El último cuento de
Cuentos de invierno de la baronesa Blixen se titula "Un cuento consolador". Es un prodigio técnico, aunque no lo parece. Primero, porque no lo parece. Luego porque te engaña. Crees que es a ti, como lector, al que viene a consolarte. Después de tantos cuentos tristes como uno ha leído en el libro, piensa que se lo merece. Pero no es al lector al que se viene a consolar, sino al autor. Es un cuento metanarrativo de cabo a rabo.
Una idea tremenda: el
Libro de Job es el modelo. Job es el lector, y el escritor es Dios que permite que Satanás lo vapulee y del que Job puede protestar, pero no rajar de sus razones.
Un mandamiento: "Amarás tu arte con todo tu corazón y toda tu alma. Y a tu público como a ti mismo".
—¿Compasión? ¿De qué hablas? —dijo Charlie, y cayó en un profundo ensimismamiento. Tras una larga pausa dijo muy despacio—: No podemos tener compasión el uno del otro.
Esta tirada de adjetivos describiendo al narrador: "surgió una figura pequeña, concentrada, peligrosa, sólida, alerta, implacable: la del narrador de todas las épocas".
—Sí, es un buen cuento —dijo Charlie; y un poco después añadió— Ahora me vuelvo a casa.
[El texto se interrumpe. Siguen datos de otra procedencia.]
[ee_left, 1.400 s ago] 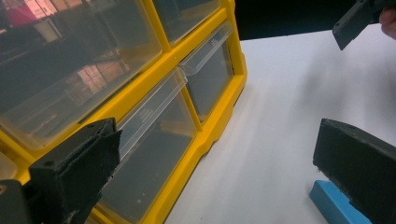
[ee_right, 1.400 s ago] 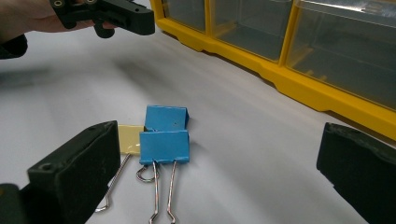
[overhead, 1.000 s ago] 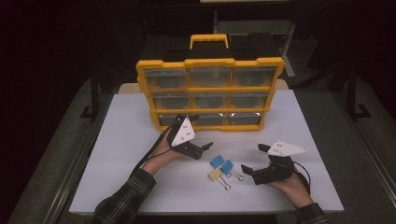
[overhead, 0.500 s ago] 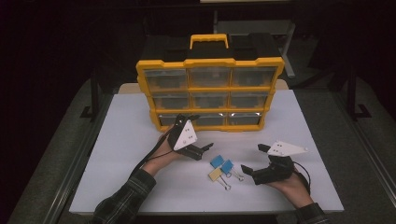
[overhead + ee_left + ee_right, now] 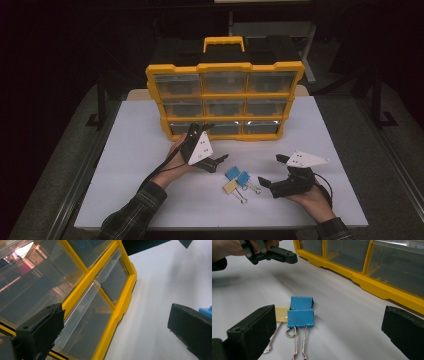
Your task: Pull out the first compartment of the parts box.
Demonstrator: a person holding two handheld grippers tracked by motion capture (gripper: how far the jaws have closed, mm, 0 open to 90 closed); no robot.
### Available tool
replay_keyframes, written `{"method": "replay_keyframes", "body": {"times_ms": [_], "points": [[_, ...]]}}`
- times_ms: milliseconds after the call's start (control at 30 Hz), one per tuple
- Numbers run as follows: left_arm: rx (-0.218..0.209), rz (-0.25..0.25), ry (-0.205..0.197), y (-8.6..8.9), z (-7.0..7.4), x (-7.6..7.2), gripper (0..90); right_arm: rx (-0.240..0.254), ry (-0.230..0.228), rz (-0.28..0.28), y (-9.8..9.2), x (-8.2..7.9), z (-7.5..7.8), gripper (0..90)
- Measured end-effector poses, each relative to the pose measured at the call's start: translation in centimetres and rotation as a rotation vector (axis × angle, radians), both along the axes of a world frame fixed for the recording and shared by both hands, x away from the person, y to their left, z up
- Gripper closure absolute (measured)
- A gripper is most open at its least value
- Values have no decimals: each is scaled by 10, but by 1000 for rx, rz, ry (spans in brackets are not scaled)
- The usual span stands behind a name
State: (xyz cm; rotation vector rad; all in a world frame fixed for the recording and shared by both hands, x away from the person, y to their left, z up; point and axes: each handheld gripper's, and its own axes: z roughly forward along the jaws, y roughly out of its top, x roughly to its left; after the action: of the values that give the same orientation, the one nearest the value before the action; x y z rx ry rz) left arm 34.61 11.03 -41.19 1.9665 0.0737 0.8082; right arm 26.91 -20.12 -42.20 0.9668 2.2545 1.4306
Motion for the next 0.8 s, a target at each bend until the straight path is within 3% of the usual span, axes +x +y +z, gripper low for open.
{"method": "replay_keyframes", "body": {"times_ms": [167, 533, 800], "points": [[11, 0, -12, 0, 0, 0, 3, 1, 1, 2, 0, 0, 0, 0], [73, -8, -91, -3, -1, -4, 4, 1, 1, 2, 0, 0, 0, 0], [101, -13, -122, -5, -3, -6, 4, 2, 1, 2, 0, 0, 0, 0]]}}
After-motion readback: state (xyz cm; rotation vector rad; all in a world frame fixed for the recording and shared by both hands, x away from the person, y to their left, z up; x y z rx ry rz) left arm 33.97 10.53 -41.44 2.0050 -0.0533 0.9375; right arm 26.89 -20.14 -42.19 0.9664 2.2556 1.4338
Creo que esta noche voy a dormir —pero cuando terminó de fumarse el cigarrillo se recostó en su silla, también, meditabundo. No —dijo—. En realidad, no es un cuento muy bueno. Pero tiene pasajes que podrían desarrollarse, y construirse con ellos un buen cuento.
Así acababa el cuento y el libro y yo di una carcajada explosiva, que sí que me consoló.